Enfance des années 80

Les années 80, c’était l’époque des enfants à la clef dans le cou et des parents qui divorcent. Je n’ai rien vécu de tout cela. Ma mère était toujours présente et nous avions tout ce qu’il nous fallait. Malgré tout, je ne me souviens pas de mon enfance comme d’une enfance insouciante où je jouais sans penser au lendemain. J’étais anxieuse, je me préoccupais du futur comme du passé. Je n’aimais pas l’école. J’angoissais le dimanche et le vendredi était un soulagement. En classe, je me taisais quand je ne comprenais pas. J’avais peur des professeurs. L’une d’entre elles m’avait hurlé à la tête des notions de math que je n’ai jamais oubliées depuis. J’avais peur d’échouer. Ce n’est donc pas au primaire que j’ai appris à aimer l’école, c’est venu plus tard, grâce à certains profs qui m’ont fait réfléchir et qui ne m’ont pas simplement prise pour une cruche à remplir.

Ah la nostalgie!

Au risque de briser votre douce nostalgie du passé, je crois qu’on a tendance à idéaliser un peu trop l’enfance d’autrefois. Je ne crois pas que c’était mieux avant ni pire. C’était différent, les enfants étaient le reflet des valeurs de l’époque. Est-ce qu’il y plus de détresse et d’anxiété chez les enfants d’aujourd’hui, peut-être, mais jadis, il y en avait aussi, c’est juste qu’on le cachait, on n’en parlait pas. Les problèmes mentaux étaient très tabous. Les suivis psychologiques très minimaux. On parlait peu, on cachait beaucoup. Pas beaucoup de parents auraient envoyé leur enfant chez le psy, ç’aurait été un aveu d’échec.
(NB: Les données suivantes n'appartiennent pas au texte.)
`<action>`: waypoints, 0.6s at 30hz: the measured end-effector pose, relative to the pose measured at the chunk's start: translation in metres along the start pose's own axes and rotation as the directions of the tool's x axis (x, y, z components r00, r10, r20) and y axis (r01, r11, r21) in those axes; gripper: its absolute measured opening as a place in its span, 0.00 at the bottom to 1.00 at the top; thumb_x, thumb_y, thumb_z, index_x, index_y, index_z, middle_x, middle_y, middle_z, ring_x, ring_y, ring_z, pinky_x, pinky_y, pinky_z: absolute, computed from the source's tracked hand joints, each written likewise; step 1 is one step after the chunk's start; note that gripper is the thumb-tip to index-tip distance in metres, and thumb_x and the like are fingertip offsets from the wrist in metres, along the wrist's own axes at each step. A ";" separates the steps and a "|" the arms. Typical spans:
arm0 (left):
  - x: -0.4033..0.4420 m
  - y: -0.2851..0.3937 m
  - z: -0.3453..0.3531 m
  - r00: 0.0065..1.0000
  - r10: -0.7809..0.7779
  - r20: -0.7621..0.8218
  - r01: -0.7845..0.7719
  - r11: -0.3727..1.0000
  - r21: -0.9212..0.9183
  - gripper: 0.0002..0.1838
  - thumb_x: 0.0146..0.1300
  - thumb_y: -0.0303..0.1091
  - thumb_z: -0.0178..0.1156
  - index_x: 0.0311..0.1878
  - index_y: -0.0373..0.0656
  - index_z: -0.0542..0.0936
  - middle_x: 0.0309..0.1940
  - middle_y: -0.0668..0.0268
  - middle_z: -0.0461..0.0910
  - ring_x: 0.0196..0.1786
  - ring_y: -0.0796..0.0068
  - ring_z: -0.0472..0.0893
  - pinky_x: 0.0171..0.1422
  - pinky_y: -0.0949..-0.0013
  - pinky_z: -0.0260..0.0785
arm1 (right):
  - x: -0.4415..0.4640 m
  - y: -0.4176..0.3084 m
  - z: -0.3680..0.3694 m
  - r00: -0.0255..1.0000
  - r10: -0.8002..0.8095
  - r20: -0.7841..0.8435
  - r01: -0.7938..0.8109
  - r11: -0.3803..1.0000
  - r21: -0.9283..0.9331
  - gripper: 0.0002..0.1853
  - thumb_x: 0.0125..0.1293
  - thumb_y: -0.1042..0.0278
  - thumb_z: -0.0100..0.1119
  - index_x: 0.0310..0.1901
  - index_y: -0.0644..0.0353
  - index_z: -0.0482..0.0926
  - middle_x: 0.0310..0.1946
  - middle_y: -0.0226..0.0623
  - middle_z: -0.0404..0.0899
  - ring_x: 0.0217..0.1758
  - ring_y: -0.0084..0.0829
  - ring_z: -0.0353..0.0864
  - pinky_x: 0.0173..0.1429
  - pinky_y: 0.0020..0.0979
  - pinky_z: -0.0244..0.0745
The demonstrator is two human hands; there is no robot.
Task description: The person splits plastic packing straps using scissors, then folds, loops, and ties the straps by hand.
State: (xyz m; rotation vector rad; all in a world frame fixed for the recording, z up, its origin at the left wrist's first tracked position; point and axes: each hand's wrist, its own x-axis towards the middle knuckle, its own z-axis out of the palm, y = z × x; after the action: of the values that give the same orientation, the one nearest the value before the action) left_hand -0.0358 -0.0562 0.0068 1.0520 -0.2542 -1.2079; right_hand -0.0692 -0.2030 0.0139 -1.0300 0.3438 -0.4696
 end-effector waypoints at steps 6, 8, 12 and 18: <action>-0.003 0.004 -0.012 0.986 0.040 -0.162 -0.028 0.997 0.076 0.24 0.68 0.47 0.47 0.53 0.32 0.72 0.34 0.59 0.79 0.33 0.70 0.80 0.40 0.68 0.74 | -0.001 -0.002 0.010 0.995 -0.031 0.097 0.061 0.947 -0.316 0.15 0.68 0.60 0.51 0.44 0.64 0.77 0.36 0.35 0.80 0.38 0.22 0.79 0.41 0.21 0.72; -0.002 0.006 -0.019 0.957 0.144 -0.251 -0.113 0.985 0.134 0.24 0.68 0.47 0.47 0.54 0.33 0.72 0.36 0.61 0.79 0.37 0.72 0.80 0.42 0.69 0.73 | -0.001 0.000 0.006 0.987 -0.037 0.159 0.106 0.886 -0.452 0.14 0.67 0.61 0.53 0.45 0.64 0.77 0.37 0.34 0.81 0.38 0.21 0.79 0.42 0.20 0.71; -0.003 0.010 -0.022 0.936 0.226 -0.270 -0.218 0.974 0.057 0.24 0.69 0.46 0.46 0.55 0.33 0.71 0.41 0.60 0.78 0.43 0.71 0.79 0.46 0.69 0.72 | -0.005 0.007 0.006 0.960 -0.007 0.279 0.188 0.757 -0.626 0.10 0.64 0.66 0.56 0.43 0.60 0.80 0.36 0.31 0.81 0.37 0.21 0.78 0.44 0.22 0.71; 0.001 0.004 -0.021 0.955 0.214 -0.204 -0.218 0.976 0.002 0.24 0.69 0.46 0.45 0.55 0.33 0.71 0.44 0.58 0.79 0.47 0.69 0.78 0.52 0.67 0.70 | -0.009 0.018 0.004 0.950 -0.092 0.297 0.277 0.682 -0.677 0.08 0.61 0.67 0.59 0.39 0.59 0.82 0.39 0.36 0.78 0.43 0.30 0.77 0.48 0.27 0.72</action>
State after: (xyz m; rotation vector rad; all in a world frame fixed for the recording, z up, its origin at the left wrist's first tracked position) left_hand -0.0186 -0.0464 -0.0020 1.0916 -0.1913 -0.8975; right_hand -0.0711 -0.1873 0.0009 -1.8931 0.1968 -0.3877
Mais maintenant, l’anxiété, on en parle et c’est tant mieux. Je crois que les enfants d’aujourd’hui sont très chanceux, car ils grandissent dans un monde où la santé mentale est importante. Mais serais-je en train d’idéaliser notre époque? Probablement, mais j’aime mieux idéaliser notre époque que de dire que dans mon temps c’était donc ben mieux!

Lettre à ses élèves

J’ai adoré la lettre de la professeure au collégial Karine Valentino dans Le DevoirLettre à mes étudiants: «Vous êtes ma source d’énergie!»
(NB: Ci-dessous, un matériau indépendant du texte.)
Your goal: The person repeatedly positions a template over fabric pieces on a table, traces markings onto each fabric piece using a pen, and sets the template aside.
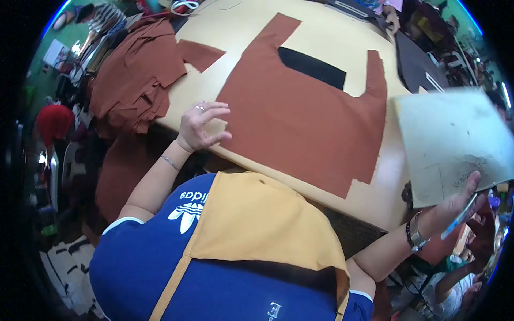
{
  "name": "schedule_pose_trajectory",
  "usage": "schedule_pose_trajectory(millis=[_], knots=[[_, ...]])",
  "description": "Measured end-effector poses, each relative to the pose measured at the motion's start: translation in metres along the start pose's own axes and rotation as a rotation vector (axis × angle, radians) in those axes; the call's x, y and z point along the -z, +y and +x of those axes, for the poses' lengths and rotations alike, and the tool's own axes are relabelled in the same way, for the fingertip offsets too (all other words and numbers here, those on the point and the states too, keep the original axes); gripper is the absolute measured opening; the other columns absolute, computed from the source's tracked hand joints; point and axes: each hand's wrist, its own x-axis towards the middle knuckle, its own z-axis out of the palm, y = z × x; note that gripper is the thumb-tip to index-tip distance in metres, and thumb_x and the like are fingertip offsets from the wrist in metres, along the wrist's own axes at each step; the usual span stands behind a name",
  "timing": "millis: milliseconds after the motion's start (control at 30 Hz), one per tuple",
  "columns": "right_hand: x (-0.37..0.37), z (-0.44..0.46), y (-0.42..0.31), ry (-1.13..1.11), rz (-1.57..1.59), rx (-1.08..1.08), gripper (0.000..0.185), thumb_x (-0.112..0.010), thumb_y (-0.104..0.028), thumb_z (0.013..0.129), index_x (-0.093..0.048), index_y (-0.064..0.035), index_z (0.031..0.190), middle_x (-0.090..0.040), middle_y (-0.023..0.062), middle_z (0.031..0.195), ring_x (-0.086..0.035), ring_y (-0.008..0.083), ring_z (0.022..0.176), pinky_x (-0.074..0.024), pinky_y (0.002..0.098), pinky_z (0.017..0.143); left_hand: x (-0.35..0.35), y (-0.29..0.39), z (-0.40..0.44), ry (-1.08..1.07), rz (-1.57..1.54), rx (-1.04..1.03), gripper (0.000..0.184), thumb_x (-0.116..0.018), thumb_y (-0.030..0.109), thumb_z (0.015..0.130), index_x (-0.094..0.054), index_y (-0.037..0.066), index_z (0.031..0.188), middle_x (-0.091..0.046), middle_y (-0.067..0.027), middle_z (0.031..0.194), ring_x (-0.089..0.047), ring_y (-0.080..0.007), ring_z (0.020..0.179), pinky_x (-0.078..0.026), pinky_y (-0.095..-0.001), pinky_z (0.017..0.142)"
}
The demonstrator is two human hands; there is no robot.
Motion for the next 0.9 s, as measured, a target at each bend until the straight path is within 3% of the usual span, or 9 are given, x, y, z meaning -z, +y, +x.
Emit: schedule_pose_trajectory(millis=[167,267,300,400,433,533,700,800,900], knots=[[0.010,-0.021,-0.049,0.016,0.377,-0.108,0.051,-0.065,-0.020,0.091,-0.049,0.0003,0.134,-0.056,0.0132,0.128,-0.053,0.0220,0.115,-0.0390,0.0370,0.100,-0.019,0.017,0.072,0.128,-0.610,0.081,0.063,-0.068,0.046,0.087,-0.052,0.006,0.132,-0.057,-0.0102,0.131,-0.053,-0.0225,0.122,-0.044,-0.0371,0.099],[0.085,0.001,0.031,-0.299,0.465,-0.119,0.049,-0.062,-0.018,0.093,-0.046,-0.0006,0.137,-0.058,0.0161,0.126,-0.057,0.0232,0.113,-0.0427,0.0360,0.099,-0.033,0.035,0.105,0.052,-1.150,0.241,0.070,-0.064,0.046,0.089,-0.038,0.011,0.145,-0.043,-0.0092,0.145,-0.047,-0.0203,0.128,-0.042,-0.0348,0.101],[0.094,-0.004,0.062,-0.231,-0.078,0.225,0.049,-0.062,-0.017,0.094,-0.046,-0.0007,0.136,-0.058,0.0164,0.125,-0.058,0.0233,0.112,-0.0435,0.0359,0.098,-0.033,0.035,0.110,-0.059,-1.286,0.275,0.074,-0.059,0.049,0.092,-0.031,0.010,0.148,-0.038,-0.0082,0.148,-0.044,-0.0199,0.130,-0.039,-0.0363,0.104],[0.027,-0.027,0.005,-0.444,0.834,-0.325,0.041,-0.057,-0.014,0.095,-0.049,0.0003,0.133,-0.058,0.0142,0.127,-0.058,0.0201,0.111,-0.0444,0.0336,0.097,-0.023,0.046,0.124,-0.273,-1.602,0.325,0.077,-0.050,0.054,0.094,-0.025,0.007,0.150,-0.038,-0.0068,0.148,-0.042,-0.0194,0.130,-0.032,-0.0386,0.108],[0.022,-0.031,0.009,-0.401,0.748,-0.372,0.041,-0.056,-0.014,0.096,-0.049,0.0004,0.133,-0.058,0.0133,0.127,-0.058,0.0195,0.112,-0.0441,0.0328,0.097,-0.031,0.038,0.121,-0.237,-1.696,0.310,0.071,-0.057,0.044,0.094,-0.029,0.006,0.148,-0.043,-0.0074,0.144,-0.043,-0.0191,0.129,-0.033,-0.0379,0.108],[-0.009,-0.048,0.012,-0.311,0.591,-0.473,0.041,-0.055,-0.015,0.096,-0.049,0.0007,0.133,-0.057,0.0110,0.128,-0.057,0.0179,0.112,-0.0431,0.0312,0.097,-0.036,0.018,0.104,-0.076,-1.600,0.588,0.062,-0.063,0.033,0.092,-0.037,0.007,0.143,-0.046,-0.0074,0.140,-0.043,-0.0190,0.129,-0.034,-0.0385,0.108],[0.027,-0.049,0.053,-0.389,0.433,-0.486,0.044,-0.054,-0.016,0.097,-0.046,-0.0011,0.137,-0.054,0.0103,0.133,-0.052,0.0182,0.117,-0.0389,0.0331,0.102,-0.027,-0.001,0.091,-0.028,-1.405,0.566,0.043,-0.057,0.025,0.097,-0.047,0.005,0.134,-0.058,-0.0070,0.127,-0.053,-0.0151,0.119,-0.042,-0.0322,0.102],[0.107,-0.028,0.078,-0.197,0.543,-0.508,0.044,-0.048,-0.021,0.100,-0.045,-0.0006,0.139,-0.051,0.0122,0.137,-0.050,0.0228,0.122,-0.0370,0.0367,0.106,-0.032,-0.003,0.107,-0.242,-1.337,0.373,0.045,-0.043,0.033,0.102,-0.048,0.002,0.134,-0.055,-0.0063,0.131,-0.051,-0.0139,0.120,-0.038,-0.0312,0.104],[0.174,-0.005,0.060,-0.202,0.820,-0.500,0.044,-0.043,-0.025,0.102,-0.045,0.0006,0.138,-0.051,0.0132,0.139,-0.050,0.0251,0.124,-0.0365,0.0381,0.106,-0.045,0.009,0.124,-0.273,-0.508,0.037,0.053,-0.042,0.045,0.100,-0.049,0.006,0.136,-0.049,-0.0140,0.140,-0.038,-0.0243,0.137,-0.028,-0.0392,0.113]])
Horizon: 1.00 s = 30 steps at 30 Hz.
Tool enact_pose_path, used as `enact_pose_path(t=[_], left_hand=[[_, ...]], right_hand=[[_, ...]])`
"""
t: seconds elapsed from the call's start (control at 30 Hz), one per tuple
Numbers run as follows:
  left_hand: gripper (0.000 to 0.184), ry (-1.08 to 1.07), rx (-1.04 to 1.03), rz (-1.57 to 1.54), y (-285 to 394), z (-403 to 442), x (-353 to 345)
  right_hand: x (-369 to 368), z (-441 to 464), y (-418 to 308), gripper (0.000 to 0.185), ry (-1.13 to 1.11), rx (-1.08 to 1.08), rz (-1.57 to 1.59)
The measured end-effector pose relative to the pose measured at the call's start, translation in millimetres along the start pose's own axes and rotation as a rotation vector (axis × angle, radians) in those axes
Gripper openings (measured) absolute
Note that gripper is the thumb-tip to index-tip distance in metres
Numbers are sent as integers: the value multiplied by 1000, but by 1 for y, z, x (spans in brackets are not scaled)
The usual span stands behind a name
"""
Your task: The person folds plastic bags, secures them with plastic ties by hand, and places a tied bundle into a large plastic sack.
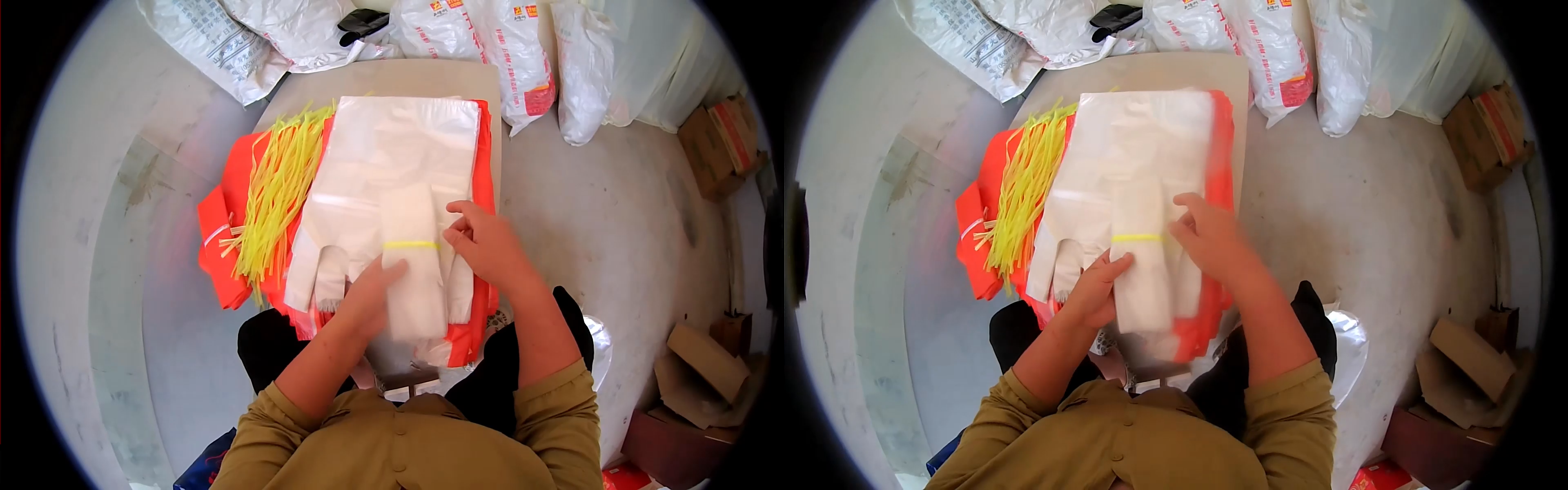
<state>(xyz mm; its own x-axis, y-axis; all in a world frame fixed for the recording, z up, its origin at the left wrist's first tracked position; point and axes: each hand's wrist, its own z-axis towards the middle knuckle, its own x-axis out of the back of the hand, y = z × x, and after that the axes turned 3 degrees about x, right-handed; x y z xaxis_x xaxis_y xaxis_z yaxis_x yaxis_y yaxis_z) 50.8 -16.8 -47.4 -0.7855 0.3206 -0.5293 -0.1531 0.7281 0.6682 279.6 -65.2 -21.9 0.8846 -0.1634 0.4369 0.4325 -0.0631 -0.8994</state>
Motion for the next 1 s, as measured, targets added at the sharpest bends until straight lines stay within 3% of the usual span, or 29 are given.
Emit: enact_pose_path(t=[0.2, 0.5, 0.7, 0.9, 1.0], left_hand=[[39, 12, 15, 39, -1, 1, -5], [47, 51, 45, -74, -7, 4, -16], [44, 89, 25, -128, -9, 1, -21], [44, 74, 26, 2, -10, -15, -14], [43, 18, -82, 46, -23, -13, -4]], right_hand=[[-9, 4, -1, 51, -61, -56, 130], [-20, 8, 21, 47, 107, 9, 362], [-16, 0, 15, 54, -72, -58, 209], [-15, -15, 8, 43, -171, -81, 477], [-19, -26, -3, 42, -109, -139, 532]])
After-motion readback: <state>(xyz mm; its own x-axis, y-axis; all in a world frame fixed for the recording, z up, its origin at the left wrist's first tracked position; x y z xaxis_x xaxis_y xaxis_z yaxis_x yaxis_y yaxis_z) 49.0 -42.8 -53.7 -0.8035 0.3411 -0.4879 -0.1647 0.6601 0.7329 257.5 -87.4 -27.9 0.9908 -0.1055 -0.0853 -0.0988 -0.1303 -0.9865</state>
Elle enseigne la littérature et malgré le fait que cette matière doit en rebuter plus d’un, Karine Valentino aime ses étudiants : « … je vous regarde aller, avec votre façon de vivre et de vous exprimer, si libres, si authentiques, quand je vous vois sensibles et altruistes, curieux et ouverts d’esprit, vous me rassurez sur l’avenir et me réconciliez avec le temps qui passe. »

J’ai trouvé que c’était vraiment rafraîchissant d’entendre une prof de cégep parler en des termes positifs de la jeunesse d’aujourd’hui.